After the script succeeds, first check if the agent is installed and registered correctly – navigate to Targets tab of Deployment group and see if the wanted server is listed there. In our case, the screen looks like this:
Picture 4: A deployment group agent is installed on a client’s server and it is seen in our deployment group on Azure DevOps server
(source: Microsoft)
Step 4: Creating Release Definition with Distribution Group
Creating release definition with a distribution group is as simple as creating it for a normal standalone or a hosted agent. There is just one difference – while agent deployments are run in an agent job, deployment group deployments are run in a deployment group job (delete the agent job if you don’t need it and add a deployment group job):
Picture 5: Adding a deployment group job
(source: Microsoft)
Before adding tasks, we need to click on the Deployment group job and set it up. Here, you select Deployment group and Required tags which can be set on Deployment group details page for each machine (agent) in the group. Since many machines can be added to the same deployment group, tags are a really nice way of filtering out wanted machines.
Picture 6: A setup of a deployment group job in release definition
(source: Microsoft)
As you can see, the deployment group job has its own release tasks, very similar to the agent ones. In our case, we used Windows Machine File Copy to copy build artifacts to a backup folder,
SQL Server DB Deploy task to deploy
database,
SQL Server Reports Deployment task to deploy reports to reporting service and
IIS Web App Deploy task to deploy our application and service to the IIS.
Step 5: First Automated Deployment Run
After everything mentioned above is set up, we need to fire that release and check if everything runs without problems.

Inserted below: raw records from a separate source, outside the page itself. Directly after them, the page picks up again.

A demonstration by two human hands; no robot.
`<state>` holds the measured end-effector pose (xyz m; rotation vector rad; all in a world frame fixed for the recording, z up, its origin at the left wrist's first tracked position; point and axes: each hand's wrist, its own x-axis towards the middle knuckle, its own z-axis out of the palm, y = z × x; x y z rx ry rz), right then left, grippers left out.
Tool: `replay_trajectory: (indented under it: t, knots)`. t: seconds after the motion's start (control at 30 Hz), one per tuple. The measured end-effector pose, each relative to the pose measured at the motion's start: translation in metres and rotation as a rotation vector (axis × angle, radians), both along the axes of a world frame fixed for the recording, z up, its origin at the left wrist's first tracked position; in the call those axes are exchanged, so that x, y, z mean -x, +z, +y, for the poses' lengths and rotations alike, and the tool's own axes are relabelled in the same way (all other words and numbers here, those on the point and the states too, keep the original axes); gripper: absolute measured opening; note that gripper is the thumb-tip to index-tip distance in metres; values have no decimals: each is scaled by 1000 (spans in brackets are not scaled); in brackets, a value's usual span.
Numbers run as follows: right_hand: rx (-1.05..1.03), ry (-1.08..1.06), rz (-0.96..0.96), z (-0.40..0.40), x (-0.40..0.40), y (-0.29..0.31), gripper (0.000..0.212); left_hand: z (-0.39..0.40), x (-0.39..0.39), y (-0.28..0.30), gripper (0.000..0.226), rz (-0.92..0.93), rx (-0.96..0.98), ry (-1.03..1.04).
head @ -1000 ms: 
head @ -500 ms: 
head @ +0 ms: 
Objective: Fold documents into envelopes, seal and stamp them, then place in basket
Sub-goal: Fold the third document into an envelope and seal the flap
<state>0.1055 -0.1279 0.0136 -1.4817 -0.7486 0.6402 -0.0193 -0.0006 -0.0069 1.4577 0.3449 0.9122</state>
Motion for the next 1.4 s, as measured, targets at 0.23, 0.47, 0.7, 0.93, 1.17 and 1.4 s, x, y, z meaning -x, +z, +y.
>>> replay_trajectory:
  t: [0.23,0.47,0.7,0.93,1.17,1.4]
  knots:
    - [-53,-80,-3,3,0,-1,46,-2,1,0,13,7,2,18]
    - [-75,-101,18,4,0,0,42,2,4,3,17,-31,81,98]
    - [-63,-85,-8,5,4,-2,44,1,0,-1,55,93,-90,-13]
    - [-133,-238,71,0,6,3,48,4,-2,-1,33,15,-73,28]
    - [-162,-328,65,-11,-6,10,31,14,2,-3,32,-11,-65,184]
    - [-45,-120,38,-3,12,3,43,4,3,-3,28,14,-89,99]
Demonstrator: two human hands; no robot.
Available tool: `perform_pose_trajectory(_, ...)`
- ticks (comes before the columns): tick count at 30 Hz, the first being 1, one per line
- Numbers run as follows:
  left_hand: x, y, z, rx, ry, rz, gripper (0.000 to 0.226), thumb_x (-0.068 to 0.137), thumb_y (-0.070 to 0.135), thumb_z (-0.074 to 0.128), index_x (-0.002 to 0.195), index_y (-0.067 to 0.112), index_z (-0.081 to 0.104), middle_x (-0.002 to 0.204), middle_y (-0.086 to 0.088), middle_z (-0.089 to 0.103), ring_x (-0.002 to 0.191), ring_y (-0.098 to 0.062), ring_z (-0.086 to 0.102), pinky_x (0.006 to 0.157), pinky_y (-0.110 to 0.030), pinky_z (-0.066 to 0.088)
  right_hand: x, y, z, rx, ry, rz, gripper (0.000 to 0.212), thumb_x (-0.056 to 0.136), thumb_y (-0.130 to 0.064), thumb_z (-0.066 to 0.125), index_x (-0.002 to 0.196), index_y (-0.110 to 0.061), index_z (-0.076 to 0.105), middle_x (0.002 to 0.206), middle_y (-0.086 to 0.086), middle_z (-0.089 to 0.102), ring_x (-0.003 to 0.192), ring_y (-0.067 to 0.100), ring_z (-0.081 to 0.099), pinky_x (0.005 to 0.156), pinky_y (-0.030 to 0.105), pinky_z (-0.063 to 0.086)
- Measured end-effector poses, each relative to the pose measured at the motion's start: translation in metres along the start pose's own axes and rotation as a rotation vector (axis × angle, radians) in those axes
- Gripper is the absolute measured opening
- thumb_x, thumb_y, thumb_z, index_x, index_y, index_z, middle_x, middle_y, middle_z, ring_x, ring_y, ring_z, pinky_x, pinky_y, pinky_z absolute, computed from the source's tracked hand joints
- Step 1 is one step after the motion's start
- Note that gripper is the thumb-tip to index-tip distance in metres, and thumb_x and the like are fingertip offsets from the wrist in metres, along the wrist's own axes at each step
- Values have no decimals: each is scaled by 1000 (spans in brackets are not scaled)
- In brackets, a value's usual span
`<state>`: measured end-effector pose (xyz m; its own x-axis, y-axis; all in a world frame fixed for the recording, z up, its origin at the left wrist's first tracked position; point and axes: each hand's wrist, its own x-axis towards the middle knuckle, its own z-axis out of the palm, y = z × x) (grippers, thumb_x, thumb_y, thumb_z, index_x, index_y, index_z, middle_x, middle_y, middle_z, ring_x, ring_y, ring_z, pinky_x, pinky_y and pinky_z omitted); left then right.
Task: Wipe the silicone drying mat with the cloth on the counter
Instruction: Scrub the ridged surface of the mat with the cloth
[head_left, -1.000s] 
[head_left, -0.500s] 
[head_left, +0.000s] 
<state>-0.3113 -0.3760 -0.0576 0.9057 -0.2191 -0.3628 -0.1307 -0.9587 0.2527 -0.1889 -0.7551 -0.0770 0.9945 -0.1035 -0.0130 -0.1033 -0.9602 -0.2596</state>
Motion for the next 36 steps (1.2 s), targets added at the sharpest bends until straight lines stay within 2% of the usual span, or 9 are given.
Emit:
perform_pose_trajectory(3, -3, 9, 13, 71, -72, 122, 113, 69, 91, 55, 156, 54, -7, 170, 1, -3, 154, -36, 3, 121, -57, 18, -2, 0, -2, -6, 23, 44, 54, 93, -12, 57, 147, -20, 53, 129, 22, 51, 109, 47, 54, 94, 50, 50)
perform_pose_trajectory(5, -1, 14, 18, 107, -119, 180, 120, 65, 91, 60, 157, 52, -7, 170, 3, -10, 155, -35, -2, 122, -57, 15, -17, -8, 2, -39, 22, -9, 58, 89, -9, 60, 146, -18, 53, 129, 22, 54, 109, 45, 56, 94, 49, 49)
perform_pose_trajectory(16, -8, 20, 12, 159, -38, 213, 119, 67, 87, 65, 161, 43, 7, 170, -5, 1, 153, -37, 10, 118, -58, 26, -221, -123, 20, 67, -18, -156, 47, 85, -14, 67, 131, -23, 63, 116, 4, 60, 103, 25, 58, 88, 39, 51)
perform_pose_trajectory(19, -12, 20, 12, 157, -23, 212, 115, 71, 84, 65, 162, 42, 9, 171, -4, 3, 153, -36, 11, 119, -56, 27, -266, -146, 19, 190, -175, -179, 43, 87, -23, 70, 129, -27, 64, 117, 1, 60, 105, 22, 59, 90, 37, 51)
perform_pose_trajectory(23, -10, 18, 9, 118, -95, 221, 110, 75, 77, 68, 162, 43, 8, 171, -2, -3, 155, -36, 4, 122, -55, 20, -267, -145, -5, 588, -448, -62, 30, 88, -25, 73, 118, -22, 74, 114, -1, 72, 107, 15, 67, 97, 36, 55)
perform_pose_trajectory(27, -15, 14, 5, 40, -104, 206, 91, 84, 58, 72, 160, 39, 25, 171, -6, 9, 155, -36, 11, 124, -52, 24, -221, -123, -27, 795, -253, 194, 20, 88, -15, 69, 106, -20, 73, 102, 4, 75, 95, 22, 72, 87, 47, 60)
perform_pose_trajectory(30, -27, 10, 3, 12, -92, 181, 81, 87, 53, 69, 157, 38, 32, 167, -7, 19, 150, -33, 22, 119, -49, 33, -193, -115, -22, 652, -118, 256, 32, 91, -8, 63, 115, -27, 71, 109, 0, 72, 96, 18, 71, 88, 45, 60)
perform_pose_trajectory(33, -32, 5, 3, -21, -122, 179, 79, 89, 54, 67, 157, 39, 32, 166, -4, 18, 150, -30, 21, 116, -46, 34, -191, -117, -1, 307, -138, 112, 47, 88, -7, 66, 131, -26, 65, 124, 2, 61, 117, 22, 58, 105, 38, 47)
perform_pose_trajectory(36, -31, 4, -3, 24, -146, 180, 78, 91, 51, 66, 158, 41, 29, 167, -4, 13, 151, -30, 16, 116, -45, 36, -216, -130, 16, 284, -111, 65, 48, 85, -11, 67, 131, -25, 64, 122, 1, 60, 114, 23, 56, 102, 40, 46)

Azure DevOps server shows release logs as deployment runs. Of course, if something is wrong, an error is raised and caught by the deployment group agent, the deployment is stopped and the error is reported to
Azure DevOps server with a detailed red note.
Picture 7: Successful deployment run
(source: Microsoft)
In Conclusion
Automated deployments are a must if you want to keep producing and delivering great IT solutions. It helps not only to save time but in many other fields as well: it supports agile and scrum methodologies; project teams don’t have to spend hours in deployment stage but they can move on to work on new features and their regular duties; clients can see progress easily and give feedback much faster and more frequently. In short, everyone wins!